Set down the data again exactly. Pictures are not part of the copy.

————

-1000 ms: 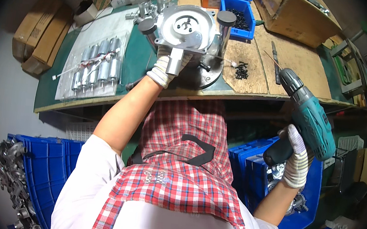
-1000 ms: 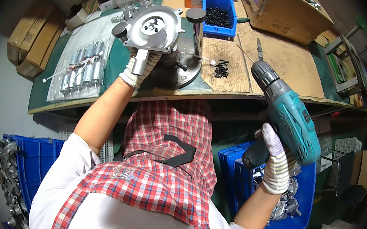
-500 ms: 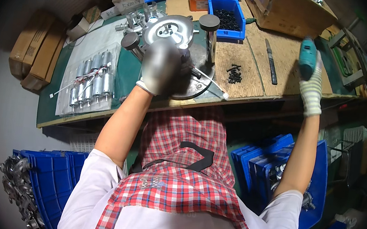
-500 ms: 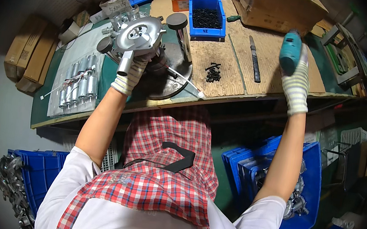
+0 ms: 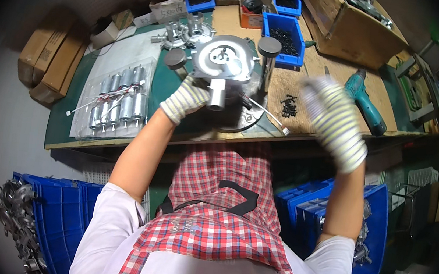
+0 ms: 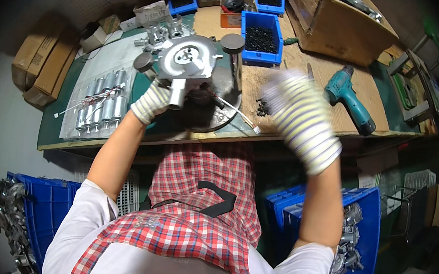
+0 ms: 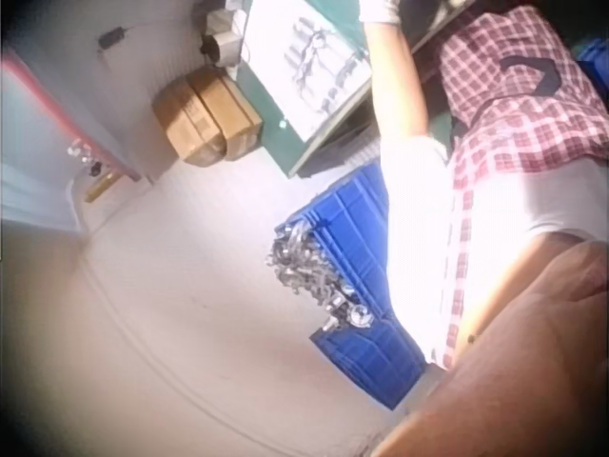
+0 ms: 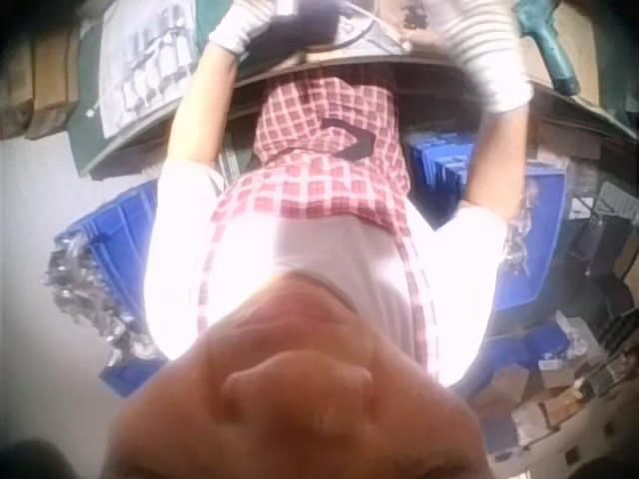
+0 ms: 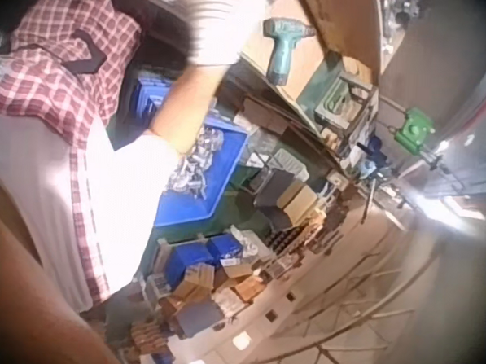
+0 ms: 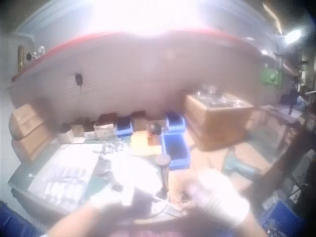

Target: The person assembles a metal housing with a cylindrical motor using a cordless drill and a bench vise. They insert screws, tighten them with the drill, and secure the assembly in the vise to check fit. The process repeats for multiple units, with finished assemblies placed on the workbench.

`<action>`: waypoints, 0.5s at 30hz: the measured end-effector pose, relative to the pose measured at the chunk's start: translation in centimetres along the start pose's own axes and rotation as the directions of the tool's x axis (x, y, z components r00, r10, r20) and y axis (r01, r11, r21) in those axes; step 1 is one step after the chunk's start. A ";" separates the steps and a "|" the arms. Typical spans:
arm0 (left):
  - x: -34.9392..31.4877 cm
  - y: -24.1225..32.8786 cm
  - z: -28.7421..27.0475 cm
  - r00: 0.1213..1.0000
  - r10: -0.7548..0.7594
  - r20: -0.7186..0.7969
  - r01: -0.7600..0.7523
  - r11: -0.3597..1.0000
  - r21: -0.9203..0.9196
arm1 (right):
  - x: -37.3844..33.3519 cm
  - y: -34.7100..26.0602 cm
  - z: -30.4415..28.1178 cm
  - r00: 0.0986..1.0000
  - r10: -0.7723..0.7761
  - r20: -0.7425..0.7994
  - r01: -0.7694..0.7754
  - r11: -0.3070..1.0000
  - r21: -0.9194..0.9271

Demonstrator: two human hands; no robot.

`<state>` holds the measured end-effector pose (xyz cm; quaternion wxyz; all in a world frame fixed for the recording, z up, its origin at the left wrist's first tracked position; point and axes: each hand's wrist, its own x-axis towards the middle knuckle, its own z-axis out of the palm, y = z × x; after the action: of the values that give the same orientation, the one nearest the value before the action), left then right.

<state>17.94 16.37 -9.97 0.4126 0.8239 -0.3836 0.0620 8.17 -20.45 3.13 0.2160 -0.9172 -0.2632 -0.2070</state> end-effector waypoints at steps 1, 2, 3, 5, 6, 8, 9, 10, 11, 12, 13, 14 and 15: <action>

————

→ Exercise solution:
-1000 ms: 
-1000 ms: 
-500 ms: 
-500 ms: 
+0 ms: 
+0 ms: 
+0 ms: 
+0 ms: 
+0 ms: 
+0 ms: 

Target: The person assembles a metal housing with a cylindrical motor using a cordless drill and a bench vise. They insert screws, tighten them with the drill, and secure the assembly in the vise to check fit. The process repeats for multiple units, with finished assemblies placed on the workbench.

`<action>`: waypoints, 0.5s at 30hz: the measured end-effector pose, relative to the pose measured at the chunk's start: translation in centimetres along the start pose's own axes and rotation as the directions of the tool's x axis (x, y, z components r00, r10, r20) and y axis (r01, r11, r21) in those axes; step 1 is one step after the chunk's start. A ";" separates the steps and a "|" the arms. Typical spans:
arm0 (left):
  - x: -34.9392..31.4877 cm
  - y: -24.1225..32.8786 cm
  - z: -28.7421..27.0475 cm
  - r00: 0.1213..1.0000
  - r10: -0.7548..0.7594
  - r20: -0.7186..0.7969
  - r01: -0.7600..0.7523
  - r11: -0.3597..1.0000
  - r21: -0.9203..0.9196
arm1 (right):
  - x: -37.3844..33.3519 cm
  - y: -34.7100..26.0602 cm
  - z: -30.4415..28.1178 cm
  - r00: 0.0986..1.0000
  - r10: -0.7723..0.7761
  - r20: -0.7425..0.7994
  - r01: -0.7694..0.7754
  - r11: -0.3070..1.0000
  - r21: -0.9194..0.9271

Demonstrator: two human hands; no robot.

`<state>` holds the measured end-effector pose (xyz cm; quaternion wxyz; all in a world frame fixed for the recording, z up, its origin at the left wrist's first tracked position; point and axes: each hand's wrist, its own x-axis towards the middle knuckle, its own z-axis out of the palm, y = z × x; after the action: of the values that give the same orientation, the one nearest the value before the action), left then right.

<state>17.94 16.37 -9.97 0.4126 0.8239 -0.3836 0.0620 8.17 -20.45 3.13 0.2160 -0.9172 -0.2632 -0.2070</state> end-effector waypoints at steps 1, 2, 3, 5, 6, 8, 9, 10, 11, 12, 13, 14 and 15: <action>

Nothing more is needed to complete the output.